▸ Action item: Each line below that holds the word "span" counts once. Say how many such lines there are, and no more.

|---|

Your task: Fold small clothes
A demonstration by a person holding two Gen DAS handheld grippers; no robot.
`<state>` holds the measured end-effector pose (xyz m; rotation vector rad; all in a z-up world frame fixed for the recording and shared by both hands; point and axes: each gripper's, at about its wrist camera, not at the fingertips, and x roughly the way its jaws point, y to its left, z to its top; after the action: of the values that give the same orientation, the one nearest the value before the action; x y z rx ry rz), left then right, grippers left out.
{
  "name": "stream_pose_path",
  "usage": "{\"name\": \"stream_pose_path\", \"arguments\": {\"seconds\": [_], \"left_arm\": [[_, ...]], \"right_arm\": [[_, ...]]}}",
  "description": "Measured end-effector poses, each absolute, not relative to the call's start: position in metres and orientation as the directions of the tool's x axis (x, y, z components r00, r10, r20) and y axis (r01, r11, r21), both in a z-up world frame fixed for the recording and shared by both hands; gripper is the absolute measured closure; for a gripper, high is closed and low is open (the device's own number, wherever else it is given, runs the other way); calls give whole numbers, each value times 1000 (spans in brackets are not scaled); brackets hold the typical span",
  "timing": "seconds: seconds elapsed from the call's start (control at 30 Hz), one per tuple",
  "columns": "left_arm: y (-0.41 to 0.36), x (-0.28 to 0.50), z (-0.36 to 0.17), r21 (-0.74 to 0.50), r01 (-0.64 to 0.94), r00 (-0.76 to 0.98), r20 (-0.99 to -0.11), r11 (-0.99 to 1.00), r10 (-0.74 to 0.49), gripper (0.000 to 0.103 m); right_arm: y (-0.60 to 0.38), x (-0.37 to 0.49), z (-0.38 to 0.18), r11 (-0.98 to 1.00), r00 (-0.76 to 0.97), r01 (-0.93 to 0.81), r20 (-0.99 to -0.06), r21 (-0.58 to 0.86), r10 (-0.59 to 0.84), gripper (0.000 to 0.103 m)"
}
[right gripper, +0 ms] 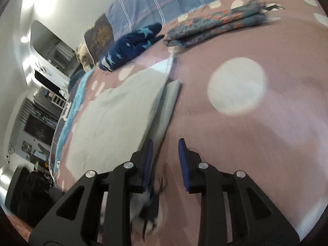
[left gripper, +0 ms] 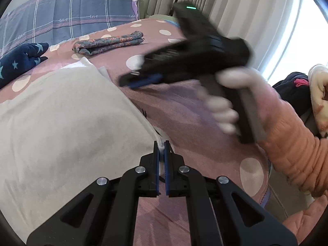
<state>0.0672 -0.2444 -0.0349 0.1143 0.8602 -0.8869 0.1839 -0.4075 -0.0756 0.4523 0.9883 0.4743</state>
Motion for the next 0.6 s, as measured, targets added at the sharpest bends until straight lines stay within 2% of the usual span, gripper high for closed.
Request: {"name": "stream_pose_path", "arguments": {"seconds": [0.17,0.23,0.3,0.37,0.43,0.5,0.53,0.6], "left_arm": [[-246,67,-36,-250,736,307,-705,629,-639,100],[-251,67,-40,-245,744,296,-713,622,-635,100],[-258,65,-47,-239,751,281,-729,616,-624,100],[-268,62,-58,-228,769,247,-756,597,-606,100],[-278,58,-68,-250,795,184,-769,553,-613,103],[-285,53,-67,-209,817,198,-773,538,-602,103],[-285,54,-66,-212,815,198,-773,540,-603,103],[-282,51,-65,-211,812,207,-768,544,-606,103]], "right_arm": [[-396,229,-83,812,462,-162,-684,561,565,68],[-396,239,-85,806,464,-129,-683,578,564,101],[-403,233,-67,766,536,-151,-599,625,595,102],[-401,226,-53,777,573,-196,-572,599,586,102],[-395,232,-57,841,584,-186,-631,508,510,102],[-388,243,-77,879,556,-171,-693,446,459,101],[-389,246,-89,877,534,-160,-707,453,463,101],[-401,239,-88,848,543,-140,-677,511,497,101]]}}
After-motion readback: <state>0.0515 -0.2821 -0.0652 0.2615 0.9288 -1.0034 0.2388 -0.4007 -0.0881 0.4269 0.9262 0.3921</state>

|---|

▸ Solution for this exercise: 2